Government initially anticipated an annual inflation outturn of below 35% by year end. In its most recent Monetary Policy Statement, the RBZ said it was now targeting a revised inflation outturn of between 35% and 54% by year end, up from the initial 10% forecast. The recent 2022 Budget forecasted a 58% upper range projection by year end with a recent Monetary Policy Committee resolution expecting a max of 60% at year end. All of these targets were missed!

Forex auction

On the forex auction market, the Zim dollar marginally appreciated against the greenback for a third time this quarter with the local unit gaining 0,002% against the American dollar at the close of the most recent auction trading week. Year to date, the ZW$ has depreciated by over 30% on the formal market with most of the losses incurred over the last three months between October and December. Equity Axis, a leading financial research firm views the recent depreciation on the formal market as a deliberate move by authorities.

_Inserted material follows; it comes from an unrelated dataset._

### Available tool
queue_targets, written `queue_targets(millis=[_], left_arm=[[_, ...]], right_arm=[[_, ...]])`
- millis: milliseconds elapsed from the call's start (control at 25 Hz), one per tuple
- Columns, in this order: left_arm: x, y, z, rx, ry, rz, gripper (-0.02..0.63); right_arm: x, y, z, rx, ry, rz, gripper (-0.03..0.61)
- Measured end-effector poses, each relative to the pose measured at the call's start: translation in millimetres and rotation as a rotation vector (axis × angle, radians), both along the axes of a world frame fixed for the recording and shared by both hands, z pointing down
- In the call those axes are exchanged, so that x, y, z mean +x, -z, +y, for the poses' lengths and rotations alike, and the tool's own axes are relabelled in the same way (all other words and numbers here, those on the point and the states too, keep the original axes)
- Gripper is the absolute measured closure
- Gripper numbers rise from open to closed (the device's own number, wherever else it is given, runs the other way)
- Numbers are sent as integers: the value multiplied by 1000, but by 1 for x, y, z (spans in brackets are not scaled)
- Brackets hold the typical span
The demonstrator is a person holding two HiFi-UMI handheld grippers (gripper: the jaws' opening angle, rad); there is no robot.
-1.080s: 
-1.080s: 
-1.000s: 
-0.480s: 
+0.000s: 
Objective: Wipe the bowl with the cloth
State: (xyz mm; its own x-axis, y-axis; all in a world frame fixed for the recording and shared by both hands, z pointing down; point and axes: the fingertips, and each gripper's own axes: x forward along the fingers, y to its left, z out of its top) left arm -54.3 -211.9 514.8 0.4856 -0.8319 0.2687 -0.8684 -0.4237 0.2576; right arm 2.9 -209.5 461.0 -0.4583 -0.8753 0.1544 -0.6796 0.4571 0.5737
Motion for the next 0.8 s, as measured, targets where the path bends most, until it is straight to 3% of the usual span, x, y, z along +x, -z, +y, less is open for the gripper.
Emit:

The black-market rate, which is currently sailing north of 230, is trading at premiums of over 90% to the formal market. It goes without saying the market is not as efficient and has been subjected to the central bank’s tight leash, controlling the supply side of the market. The instability of the local currency has an overhanging effect on the inflation matrix as pricing by local firms is heavily premised on the greenback.

Reserve money

Preliminary RBZ estimates indicate Zimbabwe’s Reserve Money (RM) grew 16,5% in the last quarter of 2021 rising from ZW$24,36 billion (US$251 million) in October to ZW$28,38 billion (US$263 million) as at December 17, 2021. Year-to-date, base money has scaled-up approximately 51,3% having ended 2020 at ZW$8,76 billion (US$230 million). Notably, Zimbabwe’s liquidity growth continues to outpace that of domestic production, a trend likely to fuel inflation acceleration in the months that lie ahead.

2022 budget

Assuming a stable exchange of about 1:190, the 2022 budget was US$4,8 billion, versus a dollarisation average of US$3,8 billion — a better off position.  Between 2014 and 2018, budget deficits began to widen as far as 40%, which meant spend could top US$8 billion in some instances, such as in 2018.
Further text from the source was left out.